Seja o Cante de Peroguarda, Serpa ou Castro Verde, a organização mantém-se inalterável: um coro e dois solistas, o ponto e o alto, o que não significa que uma interpretação da mesma moda se repita duas vezes. O ponto que inicia a canção e o alto que ouvimos em simultâneo com o coro, têm a oportunidade enquanto solistas para interpretar a música à sua maneira, com mais ou menos voltas à melodia, mais contida ou mais expressiva.
Adeus ò linda ceifeira, interpretada pelo Rancho dos Ceifeiros de Entradas no EP Alentejo 2, é uma ode à dura vida de quem trabalha no campo. A moda tem pouco mais de dois minutos, mas a riqueza da linha do alto, a profundidade do ponto e a coesão do coro, transmitem em cada verso uma beleza melancólica rara, tornando o registo numa referência musical.
Cantando se passa a vida
Não vale a pena chorar
Quem leva a vida cantando
Não lhe custa trabalhar
Enquanto os pormenores de cada interpretação recaem principalmente sobre os solistas, o caráter geral da moda varia conforme a região do Alentejo em que a ouvimos. Ainda que cada grupo possua a sua própria sonoridade, não podemos deixar de notar a importância que o Guadiana teve na música. A separação geográfica imposta pelo rio não só fez com que cada margem cantasse as modas próprias da sua zona, como marcou estilisticamente a maneira como eram cantadas.
Quando ouvimos as gravações da moda Lírio roxo pelos grupos corais de Serpa e Pias, o andamento ligeiro e leve típico da margem esquerda contrasta com os registos mais lentos e mais ornamentados dos grupos corais de Figueira de Cavaleiros e Ferreira do Alentejo, típicos da margem direita do rio Guadiana. Estas caraterísticas regionais não só enriquecem o Cante, como permitem que cada grupo mantenha a sua sonoridade com o passar do tempo, independentemente da pessoa que as canta.
Com a evolução das técnicas agrícolas, deixou de se ouvir o Cante Alentejano a acompanhar o trabalho rural e este passou a ser cantado não só em momentos de convívio e partilha pelos grupos corais e etnográficos do Baixo Alentejo, mas também por quem o quisesse cantar.
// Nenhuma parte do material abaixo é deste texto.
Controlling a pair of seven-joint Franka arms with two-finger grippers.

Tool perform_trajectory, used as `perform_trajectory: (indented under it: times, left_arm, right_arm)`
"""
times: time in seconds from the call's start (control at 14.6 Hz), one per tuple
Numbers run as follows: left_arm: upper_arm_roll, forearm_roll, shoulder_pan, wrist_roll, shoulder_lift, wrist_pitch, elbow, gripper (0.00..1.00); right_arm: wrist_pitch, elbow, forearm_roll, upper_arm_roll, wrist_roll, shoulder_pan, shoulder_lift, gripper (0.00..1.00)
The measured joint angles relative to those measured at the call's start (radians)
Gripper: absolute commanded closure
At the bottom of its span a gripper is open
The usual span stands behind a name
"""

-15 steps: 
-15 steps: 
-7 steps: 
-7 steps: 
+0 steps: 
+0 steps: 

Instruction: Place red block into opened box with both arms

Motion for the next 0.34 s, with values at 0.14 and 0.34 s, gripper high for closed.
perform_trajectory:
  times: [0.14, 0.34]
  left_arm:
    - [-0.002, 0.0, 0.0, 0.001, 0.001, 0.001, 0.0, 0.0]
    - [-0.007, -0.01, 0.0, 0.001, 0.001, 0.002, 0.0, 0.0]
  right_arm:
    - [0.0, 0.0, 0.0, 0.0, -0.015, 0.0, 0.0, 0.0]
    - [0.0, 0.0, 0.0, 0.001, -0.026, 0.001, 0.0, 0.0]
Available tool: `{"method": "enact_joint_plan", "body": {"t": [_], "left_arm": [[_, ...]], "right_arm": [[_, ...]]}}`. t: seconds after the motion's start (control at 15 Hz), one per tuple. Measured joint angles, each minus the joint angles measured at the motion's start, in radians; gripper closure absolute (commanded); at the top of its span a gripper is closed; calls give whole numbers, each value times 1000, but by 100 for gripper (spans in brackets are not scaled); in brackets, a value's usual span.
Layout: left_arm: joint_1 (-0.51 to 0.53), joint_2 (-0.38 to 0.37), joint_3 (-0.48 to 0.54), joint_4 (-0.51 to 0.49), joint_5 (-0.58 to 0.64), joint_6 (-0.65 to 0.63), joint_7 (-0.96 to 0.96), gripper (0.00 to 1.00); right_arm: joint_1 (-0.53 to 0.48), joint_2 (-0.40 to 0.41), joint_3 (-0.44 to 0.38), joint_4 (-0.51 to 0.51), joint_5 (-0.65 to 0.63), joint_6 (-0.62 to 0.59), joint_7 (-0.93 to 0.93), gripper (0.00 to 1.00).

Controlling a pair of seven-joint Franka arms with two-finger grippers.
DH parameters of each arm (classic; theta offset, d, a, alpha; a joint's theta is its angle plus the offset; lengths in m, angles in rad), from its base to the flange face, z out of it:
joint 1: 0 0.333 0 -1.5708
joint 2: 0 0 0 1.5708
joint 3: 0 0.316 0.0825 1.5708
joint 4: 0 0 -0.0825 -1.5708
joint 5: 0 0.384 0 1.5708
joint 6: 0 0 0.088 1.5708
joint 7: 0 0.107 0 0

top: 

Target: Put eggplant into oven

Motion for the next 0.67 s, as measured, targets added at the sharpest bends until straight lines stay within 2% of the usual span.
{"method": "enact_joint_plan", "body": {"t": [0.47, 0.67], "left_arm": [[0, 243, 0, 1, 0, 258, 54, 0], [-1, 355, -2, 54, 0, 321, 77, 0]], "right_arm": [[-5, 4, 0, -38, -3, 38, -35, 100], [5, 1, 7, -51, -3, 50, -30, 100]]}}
Extravagante mostra-nos como uma moda se pode adaptar a diferentes contextos, sem perder as suas origens. No EP do Grupo Coral Os Vindimadores da Vidigueira, editado pela Alvorada em 1967, ouvimos uma versão da moda tal como manda a tradição, onde o coro e os solistas relatam um desencontro amoroso. Esta canção tinha já sido gravada em 1965 pelo Trio Guadiana, grupo formado pelos alentejanos José Dias, Hilário Tomar e Francisco Santos, cujo trabalho de adaptação das modas às suas vozes e a instrumentos como o cavaquinho ou a viola, teve um papel importante na divulgação da música alentejana.
Mais tarde, em 1983, também Janita Salomé viria a gravar a sua versão, com um arranjo escrito em conjunto com Pedro Caldeira Cabral. A melodia ornamentada do alaúde e as percussões que marcam o início desta gravação não nos remetem de imediato para a canção que ouvimos anteriormente, mas a voz de Janita Salomé rapidamente nos envolve nas particularidades do Cante, criando uma combinação de sonoridades surpreendente.
Chegamos aos dias de hoje e Chamaste-me Extravagante volta a aparecer com uma nova roupagem, agora nas vozes e instrumentos de Magano, projeto formado por Francisco Brito e pelos irmãos Sofia e Nuno Ramos. Ainda que o caráter da canção seja bastante diferente do registo dos Vindimadores da Vidigueira, a melodia e os versos originais mantêm a essência da cantiga popular.
Projetos como este, assim como o trabalho desenvolvido nas escolas dos municípios de Serpa e Castro Verde, onde já se ensinam as modas e tradições do cante, permitem que a cultura popular da região permaneça viva e seja transmitida às gerações mais novas.